### DESCRIPTION OF THE TASK
Only lines holding the word "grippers" should be copied from the material.

○ ○ ○ ○ ○

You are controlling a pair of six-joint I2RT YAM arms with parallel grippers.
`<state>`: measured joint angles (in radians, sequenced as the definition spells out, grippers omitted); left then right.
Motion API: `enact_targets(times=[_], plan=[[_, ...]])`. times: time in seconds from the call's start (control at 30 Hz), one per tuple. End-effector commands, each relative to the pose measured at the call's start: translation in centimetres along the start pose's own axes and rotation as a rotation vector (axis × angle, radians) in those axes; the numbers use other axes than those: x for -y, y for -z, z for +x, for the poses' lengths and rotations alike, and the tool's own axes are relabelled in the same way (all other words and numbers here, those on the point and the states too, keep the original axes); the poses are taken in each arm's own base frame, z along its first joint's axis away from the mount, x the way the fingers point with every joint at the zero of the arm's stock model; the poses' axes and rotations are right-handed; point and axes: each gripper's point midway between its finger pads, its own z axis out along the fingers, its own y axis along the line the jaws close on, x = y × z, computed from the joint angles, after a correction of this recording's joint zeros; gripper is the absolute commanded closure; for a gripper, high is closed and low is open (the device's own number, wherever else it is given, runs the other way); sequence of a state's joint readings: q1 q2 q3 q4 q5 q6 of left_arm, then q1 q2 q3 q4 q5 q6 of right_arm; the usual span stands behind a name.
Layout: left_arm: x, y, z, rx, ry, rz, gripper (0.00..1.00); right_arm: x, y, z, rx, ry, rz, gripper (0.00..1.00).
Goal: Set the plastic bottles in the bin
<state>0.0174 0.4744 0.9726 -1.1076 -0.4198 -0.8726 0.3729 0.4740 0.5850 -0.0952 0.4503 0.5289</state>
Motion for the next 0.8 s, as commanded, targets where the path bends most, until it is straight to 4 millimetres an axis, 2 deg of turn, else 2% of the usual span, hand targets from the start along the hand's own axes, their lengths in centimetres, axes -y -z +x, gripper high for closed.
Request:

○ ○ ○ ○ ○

### FINISHED TASK
You are controlling a pair of six-joint I2RT YAM arms with parallel grippers.
`<state>`: measured joint angles (in radians, sequenced as the definition spells out, grippers omitted); left then right.

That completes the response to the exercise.